Activez les inserts et le verre avec une minute de traitement au plasma à 300 millitorrs et utilisez des pinces à épiler pour fixer rapidement le côté traité de chaque insert à la partie vitrée d’un plat de fond en verre traité par insert. Lorsque tous les inserts ont été appliqués, utilisez le doigt pointeur et le pouce pour appliquer une pression même sur chaque insert tout en tournant le plat pour fixer solidement les inserts à la vaisselle. Lorsque tous les inserts ont été sécurisés, incuber les dispositifs d’imagerie sphéroïde qui en résultent pendant 20 minutes à 60 degrés Celsius, avant d’effectuer une deuxième série de traitement plasmatique comme démontré.

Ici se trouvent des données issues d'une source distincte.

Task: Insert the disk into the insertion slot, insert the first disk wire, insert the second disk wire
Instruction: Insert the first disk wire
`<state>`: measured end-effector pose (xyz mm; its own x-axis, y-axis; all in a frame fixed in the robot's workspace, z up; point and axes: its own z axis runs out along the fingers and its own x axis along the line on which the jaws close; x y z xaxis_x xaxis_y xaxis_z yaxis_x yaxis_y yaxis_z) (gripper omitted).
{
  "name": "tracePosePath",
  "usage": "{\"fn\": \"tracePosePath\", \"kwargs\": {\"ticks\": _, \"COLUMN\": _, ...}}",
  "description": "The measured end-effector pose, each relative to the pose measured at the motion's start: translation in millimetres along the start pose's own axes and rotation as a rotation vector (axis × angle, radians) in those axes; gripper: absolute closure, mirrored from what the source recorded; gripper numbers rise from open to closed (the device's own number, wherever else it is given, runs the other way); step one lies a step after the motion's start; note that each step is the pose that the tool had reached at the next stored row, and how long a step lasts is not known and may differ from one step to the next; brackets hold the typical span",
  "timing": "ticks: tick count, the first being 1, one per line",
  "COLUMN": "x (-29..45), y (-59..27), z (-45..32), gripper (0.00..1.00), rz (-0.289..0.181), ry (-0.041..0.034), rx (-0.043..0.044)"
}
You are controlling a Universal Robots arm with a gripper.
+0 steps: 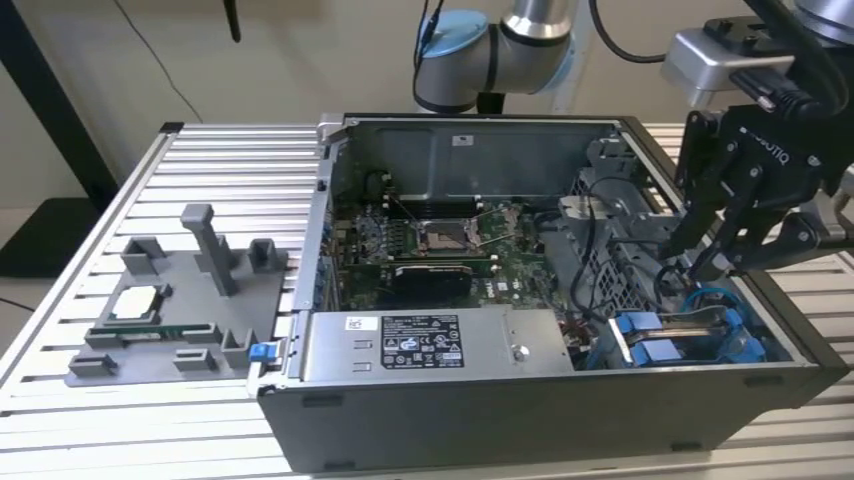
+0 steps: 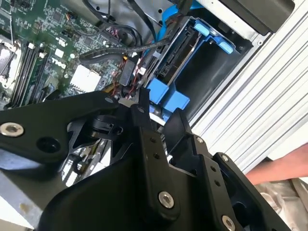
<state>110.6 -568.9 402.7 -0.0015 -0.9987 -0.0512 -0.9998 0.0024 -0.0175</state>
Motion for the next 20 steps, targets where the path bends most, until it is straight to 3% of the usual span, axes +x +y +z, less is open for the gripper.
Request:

Après le deuxième traitement, ajouter 35 microlitres de solution de revêtement fraîchement préparée à chaque trou d’insertion. Après une heure à température ambiante, retirer la solution de revêtement et rincer l’appareil trois fois à l’eau distillée. Après le dernier lavage, ajouter 35 microlitres de solution de liaison croisée à chaque trou pour une incubation de 30 minutes à température ambiante.

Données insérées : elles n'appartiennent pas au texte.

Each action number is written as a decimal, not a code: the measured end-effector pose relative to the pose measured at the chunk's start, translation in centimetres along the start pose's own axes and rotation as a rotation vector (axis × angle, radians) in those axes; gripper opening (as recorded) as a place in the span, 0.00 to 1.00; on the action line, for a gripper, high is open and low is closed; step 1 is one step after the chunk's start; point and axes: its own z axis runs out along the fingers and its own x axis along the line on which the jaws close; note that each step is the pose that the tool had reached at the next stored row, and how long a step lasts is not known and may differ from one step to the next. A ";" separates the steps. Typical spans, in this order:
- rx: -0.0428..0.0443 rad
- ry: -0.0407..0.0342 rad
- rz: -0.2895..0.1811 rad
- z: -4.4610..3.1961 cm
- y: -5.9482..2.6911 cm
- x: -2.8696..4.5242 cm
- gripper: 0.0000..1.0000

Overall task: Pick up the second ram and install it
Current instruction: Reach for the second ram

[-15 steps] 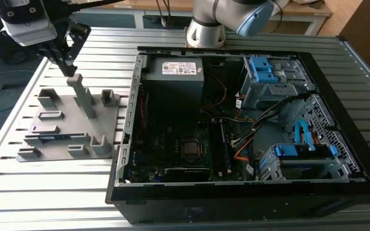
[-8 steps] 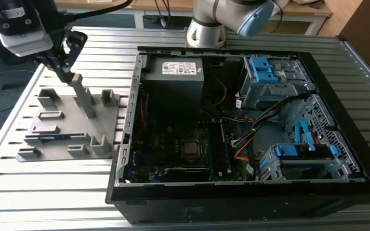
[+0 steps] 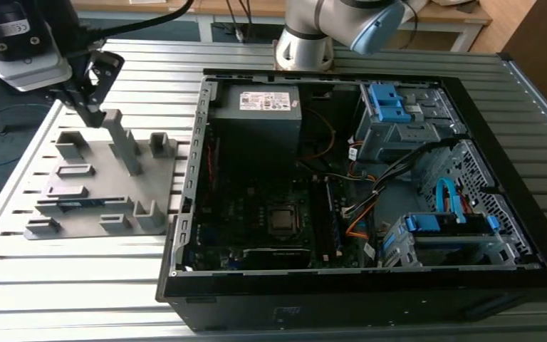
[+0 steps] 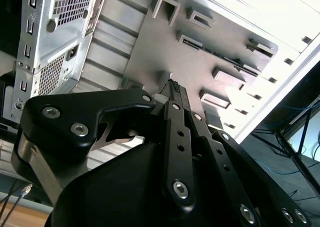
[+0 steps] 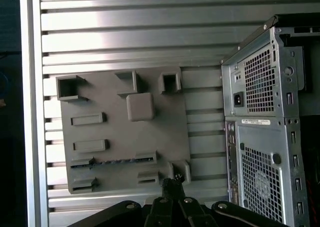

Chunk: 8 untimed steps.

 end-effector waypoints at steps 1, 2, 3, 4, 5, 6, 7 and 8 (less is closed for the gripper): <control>0.0002 0.0002 0.000 0.03 -0.04 0.04 0.10; 0.0000 0.0000 0.000 0.08 -0.07 0.07 0.10; 0.0001 0.0001 0.000 0.10 -0.10 0.10 0.10; 0.0001 0.0002 0.000 0.13 -0.13 0.14 0.10; 0.0001 0.0001 0.000 0.16 -0.16 0.18 0.10; 0.0002 0.0002 0.000 0.18 -0.20 0.23 0.10; 0.0001 0.0001 0.000 0.21 -0.26 0.29 0.10; 0.0001 0.0001 0.000 0.24 -0.30 0.34 0.10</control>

À la fin de l’incubation, rincer l’appareil trois fois à l’eau distillée comme démontré, avant de remplir chaque appareil de 70 % d’éthanol pour une incubation de 30 minutes sous lumière UV. À la fin de la stérilisation, rincer les appareils trois fois à l’eau distillée et ajouter 2,5 millilitres de solution de stockage à chaque appareil. Pour intégrer les sphéroïdes dans le collagène, lavez les appareils trois fois avec trois millilitres de PBS par lavage.
Après le dernier lavage, laissez les appareils sécher complètement, avant d’ajouter un sphéroïde dans 30 microlitres de collège fraîchement préparé une solution dans un trou de l’insert et de commencer une infimes. Après avoir confirmé la présence du sphéroïde dans le trou, ajouter des sphéroïdes aux deux autres trous comme démontré. Utilisez une pointe de pipette de 10 microlitres pour plus récents les sphéroïdes qui sont situés près de la frontière PDMS, ou pour séparer les sphéroïdes si plusieurs sphéroïdes sont distribués et arrêter la infimeur.

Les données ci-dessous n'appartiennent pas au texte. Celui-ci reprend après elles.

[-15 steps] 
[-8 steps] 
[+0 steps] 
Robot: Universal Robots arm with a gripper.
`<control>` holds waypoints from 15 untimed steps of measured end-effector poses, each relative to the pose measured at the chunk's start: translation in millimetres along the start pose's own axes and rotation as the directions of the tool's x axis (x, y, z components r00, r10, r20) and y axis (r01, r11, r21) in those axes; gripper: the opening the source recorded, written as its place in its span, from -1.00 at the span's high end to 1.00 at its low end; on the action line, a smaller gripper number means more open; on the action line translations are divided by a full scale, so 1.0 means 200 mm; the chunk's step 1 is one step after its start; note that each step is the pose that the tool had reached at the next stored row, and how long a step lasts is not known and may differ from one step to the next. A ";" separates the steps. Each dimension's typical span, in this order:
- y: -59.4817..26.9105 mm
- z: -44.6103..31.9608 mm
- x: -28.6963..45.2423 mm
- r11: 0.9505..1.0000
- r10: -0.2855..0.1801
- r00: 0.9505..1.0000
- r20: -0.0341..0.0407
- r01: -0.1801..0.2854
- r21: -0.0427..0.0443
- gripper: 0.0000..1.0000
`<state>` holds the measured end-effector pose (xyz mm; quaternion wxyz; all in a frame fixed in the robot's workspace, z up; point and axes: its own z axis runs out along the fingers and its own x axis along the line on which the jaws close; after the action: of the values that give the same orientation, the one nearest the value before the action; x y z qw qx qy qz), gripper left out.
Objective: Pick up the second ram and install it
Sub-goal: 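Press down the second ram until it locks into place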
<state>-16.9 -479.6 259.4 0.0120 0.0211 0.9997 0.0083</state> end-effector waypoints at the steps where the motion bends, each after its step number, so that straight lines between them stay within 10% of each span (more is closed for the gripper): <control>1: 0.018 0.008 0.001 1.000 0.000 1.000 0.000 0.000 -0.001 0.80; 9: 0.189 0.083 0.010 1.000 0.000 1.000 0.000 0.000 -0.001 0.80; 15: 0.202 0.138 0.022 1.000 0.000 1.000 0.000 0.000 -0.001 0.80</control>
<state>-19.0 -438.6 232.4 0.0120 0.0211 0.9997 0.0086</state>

Pour centrer verticalement le sphéroïde dans la couche de collagène, après l’ensemencement, retourner l’appareil à l’envers et incuber l’appareil à 37 degrés jusqu’à ce que le collagène polymérise, inversant l’orientation de l’appareil toutes les deux minutes pour un total de 30 minutes, puis ajouter 2,5 millilitres de milieu par appareil et acquérir une image des sphéroïdes au point de temps zéro heure. L’utilisation d’un dispositif d’image sphéroïde facilite l’intégration efficace et l’enregistrement en accéléré de l’invasion des cellules cancéreuses dans le collagène ou par imagerie longitudinale. Tandis que ce sphéroïde a été image longitudinalement au cours de six jours exigeant l’expression stable des protéines fluorescentes cytoplasmiques et/ou nucléaires, la formation image longitudinale semblable peut être exécutée sur une période plus courte utilisant l’étiquetage de colorant.
Les sphéroïdes peuvent également être fixés et immunolabeled. Par exemple, ces sphéroïdes ont été immunolabeled pour epithelial-cadherin, cortactin, et F-actin. Dans ces images, une illustration étape par étape de la procédure de traitement de l’image à l’aide de la macro Fidji pour mesurer la zone du sphéroïde au fil du temps peut être observée.
Assurez-vous de distribuer un seul sphéroïde dans chaque trou de l’appareil d’imagerie sphéroïde et de positionner le sphéroïde au centre du trou dans les directions XY et Z. La conception de l’appareil peut facilement être modifiée en changeant la taille et l’agencement des trous, des inserts et des plats de fond en verre pour s’adapter à un débit sphéroïde plus élevé.